For treating the pain associated with CIPN, agents that appear promising include the antidepressants duloxetine and venlafaxine, which are both serotonin/norepinephrine-reuptake inhibitors. Another promising agent is a topical compound of the muscle-relaxant baclofen, the antidepressant amitriptyline, and the analgesic ketamine Outside of clinical trials, CIPN symptoms are commonly managed in a manner similar to other types of nerve pain—that is, with a combination of physical therapy, complementary therapies such as massage and acupuncture, and medications that can include steroids, antidepressants, anti-epileptic drugs, and opioids for severe pain. But these therapies have not demonstrated true efficacy for CIPN, and virtually all of the drugs to treat peripheral neuropathy carry side effects of their own.

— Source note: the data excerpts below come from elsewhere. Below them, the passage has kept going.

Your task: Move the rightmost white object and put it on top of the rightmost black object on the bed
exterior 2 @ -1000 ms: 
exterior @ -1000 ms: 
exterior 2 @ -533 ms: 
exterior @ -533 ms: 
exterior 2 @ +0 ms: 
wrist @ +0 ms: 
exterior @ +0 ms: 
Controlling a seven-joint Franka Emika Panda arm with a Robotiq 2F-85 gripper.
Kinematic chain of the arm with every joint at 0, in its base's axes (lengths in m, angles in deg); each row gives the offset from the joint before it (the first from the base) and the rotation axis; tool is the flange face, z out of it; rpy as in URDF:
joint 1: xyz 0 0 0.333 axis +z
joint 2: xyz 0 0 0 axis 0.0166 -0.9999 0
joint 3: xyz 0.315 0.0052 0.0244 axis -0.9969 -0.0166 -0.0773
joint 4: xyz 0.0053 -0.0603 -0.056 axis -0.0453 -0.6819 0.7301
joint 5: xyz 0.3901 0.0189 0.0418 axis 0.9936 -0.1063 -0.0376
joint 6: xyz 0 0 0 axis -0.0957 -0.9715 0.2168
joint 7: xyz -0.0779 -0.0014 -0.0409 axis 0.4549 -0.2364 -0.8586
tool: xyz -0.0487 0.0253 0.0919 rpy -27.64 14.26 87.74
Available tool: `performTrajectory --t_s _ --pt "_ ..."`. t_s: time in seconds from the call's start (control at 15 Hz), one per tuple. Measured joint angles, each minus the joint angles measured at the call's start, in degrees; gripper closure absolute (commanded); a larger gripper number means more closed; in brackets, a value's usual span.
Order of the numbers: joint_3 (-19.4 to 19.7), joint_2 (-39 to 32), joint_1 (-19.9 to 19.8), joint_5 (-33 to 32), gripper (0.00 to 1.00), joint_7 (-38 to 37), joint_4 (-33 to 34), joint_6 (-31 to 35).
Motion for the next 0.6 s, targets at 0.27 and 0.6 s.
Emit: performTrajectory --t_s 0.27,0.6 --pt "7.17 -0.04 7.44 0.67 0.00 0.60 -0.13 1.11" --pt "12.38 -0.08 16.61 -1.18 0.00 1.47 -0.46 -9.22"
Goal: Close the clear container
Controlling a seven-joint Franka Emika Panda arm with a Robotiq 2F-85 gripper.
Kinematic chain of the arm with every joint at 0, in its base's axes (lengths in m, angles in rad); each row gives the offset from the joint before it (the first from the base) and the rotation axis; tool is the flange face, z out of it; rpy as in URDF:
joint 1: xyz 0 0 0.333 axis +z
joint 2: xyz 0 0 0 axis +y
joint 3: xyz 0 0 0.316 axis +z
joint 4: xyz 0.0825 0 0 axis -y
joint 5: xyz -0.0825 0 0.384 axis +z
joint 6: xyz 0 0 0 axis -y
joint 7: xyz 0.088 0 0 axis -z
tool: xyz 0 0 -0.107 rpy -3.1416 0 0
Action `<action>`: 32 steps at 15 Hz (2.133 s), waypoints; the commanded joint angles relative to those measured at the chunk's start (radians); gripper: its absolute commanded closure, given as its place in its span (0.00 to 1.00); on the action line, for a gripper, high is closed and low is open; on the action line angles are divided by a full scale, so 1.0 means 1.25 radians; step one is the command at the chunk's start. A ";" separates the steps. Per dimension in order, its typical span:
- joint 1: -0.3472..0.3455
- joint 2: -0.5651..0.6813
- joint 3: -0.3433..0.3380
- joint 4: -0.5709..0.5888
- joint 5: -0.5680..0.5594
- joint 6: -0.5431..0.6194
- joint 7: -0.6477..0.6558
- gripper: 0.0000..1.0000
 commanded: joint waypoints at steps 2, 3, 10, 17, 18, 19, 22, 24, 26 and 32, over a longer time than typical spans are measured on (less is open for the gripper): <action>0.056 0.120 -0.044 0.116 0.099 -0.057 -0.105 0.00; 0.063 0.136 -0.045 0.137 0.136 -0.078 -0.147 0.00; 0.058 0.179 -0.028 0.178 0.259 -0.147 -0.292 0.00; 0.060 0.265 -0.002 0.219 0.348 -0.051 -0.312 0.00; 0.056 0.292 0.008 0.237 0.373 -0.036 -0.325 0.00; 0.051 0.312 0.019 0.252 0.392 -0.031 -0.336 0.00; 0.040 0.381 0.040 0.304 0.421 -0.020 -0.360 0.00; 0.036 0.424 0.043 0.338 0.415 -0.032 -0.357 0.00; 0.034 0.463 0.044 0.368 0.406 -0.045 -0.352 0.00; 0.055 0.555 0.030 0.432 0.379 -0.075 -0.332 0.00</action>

The actual causes of CIPN, on the cellular and tissue level, is still largely a matter of speculation. Oxidative stress may play a key role in CIPN. It was found that antioxidant machinery (e.g. plasma glutathione (GSH) and α- and γ-tocopherol concentrations) of cancer patents with chemotherapy decreased and the GSH redox state became more oxidized. In a rat model of painful oxaliplatin-induced neuropathy, oxidative stress was found to be an important component that mediates pain. In the plasma of oxaliplatin-treated rats, the increases of carbonylated protein and thiobarbituric acid reactive substances in the sciatic nerve and the spinal cord indicated the resultant protein oxidation and lipoperoxidation in these locations, respectively. Oxidative imbalance manifests itself as a mediator of inflammatory pain as well. Use of the anticancer drug cisplatin results in severe cell death of sensory neurons derived from dorsal root ganglia following increase in oxidative stress. Oxidative stress is also found to impair the autonomic nervous system and manifests itself in symptoms such as hearing loss. The results from antioxidants also support a key role of oxidative stress in mediating CIPN. The antineuropathic effect of antioxidant silibinin or α-tocopherol shows as about 50% oxaliplatin-induced behavioral alterations. Administration of anticancer drug bortezomib or oxaliplatin, which elicits TRPA1-dependent hypersensitivity, produced a rapid, transient increase in plasma of carboxy-methyllysine, a by-product of oxidative stress. Short-term systemic treatment with either HC-030031 or α-lipoic acid (an antioxidant) could completely prevent hypersensitivity if administered before the cytotoxic drug. The findings highlight a key role for early activation/sensitization of TRPA1 by oxidative stress by-products in producing CIPN. For preventing the onset of CIPN, further clinical testing of many antioxidative stress agents, such as glutathione, acetyl-L-carnitine and alpha-lipoic acid has been suggested.
Another mechanism underlying CIPN is excitotoxicity where increased release of glutamate forces N-methyl D-aspartate (NMDA) receptors to remain open, allowing increased calcium flux into neurons, resulting in overexcitation and eventually neuronal rupture. The end result of this process is pain without a painful stimulus, also known as neuropathic pain. N-Acetyl-aspartyl-glutamate (NAAG) is an abundant neuropeptide widely distributed in the central and peripheral nervous system which is physiologically hydrolyzed by the enzyme glutamate carboxypeptidase into N-Acetyl-aspartyl (NAA) and glutamate. Glutamate carboxypeptidase inhibition could reduce the severity of chemotherapy-induced peripheral neurotoxicity in rat.
As there are no proven treatments, there is a need for methods to properly treat chemotherapy-induced peripheral neuropathy. The present invention provides just such a method.